Educating Future Engineers in Material Handling Systems Design - An Integrated and Interdisciplinary Approach

At the Institute of Logistics Engineering at Graz University of Technology, the design, analysis, and optimization of material handling systems have traditionally been taught in separate courses distributed across multiple semesters throughout the curriculum. The courses can be divided into two categories: Logistics and Mechanical Engineering. Both cover fundamental principles as well as advanced topics. A problem is that the isolated structure limits interdisciplinary learning and systemic understanding of logistics and engineering challenges. To meet the growing need for engineers with holistic, sustainable, and interdisciplinary systems thinking, a new integrated teaching concept has been developed. This paper presents its design and planned implementation.
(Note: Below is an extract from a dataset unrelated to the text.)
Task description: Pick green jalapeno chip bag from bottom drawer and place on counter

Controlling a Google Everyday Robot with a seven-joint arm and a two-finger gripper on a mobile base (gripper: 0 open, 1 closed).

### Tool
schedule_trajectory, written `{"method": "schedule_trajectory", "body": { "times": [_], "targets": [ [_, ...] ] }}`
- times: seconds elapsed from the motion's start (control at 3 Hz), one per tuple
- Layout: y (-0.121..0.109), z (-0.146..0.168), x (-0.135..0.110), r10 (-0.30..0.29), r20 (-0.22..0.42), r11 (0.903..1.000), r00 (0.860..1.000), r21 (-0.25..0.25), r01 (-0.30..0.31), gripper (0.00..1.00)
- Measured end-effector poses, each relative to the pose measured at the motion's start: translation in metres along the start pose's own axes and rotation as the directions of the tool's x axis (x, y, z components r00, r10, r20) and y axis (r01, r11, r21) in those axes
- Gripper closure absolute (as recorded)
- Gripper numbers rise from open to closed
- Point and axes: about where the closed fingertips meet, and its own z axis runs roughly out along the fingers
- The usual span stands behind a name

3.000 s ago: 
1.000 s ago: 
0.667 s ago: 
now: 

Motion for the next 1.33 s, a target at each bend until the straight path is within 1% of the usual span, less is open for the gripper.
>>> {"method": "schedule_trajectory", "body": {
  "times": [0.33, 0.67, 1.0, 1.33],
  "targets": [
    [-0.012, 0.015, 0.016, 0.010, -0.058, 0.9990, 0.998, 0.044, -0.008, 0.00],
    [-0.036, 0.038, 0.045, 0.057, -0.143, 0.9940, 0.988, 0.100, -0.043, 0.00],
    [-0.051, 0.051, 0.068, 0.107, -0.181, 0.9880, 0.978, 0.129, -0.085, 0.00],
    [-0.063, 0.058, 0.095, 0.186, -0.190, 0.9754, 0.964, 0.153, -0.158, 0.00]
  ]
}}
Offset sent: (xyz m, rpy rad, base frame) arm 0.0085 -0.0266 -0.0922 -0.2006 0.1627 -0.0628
The approach is inspired by learning factories and aligned with Industry 5.0 principles, which emphasize human-centricity, resilience, and sustainability. The learning factory represents a parcel hub as a virtual model. It serves as a central didactic tool across multiple courses, enabling students from various disciplines to analyse, design, and optimize processes and system components. The implementation will begin with a pilot phase, in which selected courses are integrated into a cohesive framework. Subsequent iterations will further refine the concept based on continuous evaluation and feedback. This approach equips students with both theoretical and practical skills, fostering an integrated, systems-based perspective essential for sustainable and efficient design of material handling systems. By embedding real-world applications into the curriculum, this concept ensures that future logistics engineers are prepared to develop technical solutions that align with social and environmental responsibilities, reflected the human-centered vision of Industry 5.0.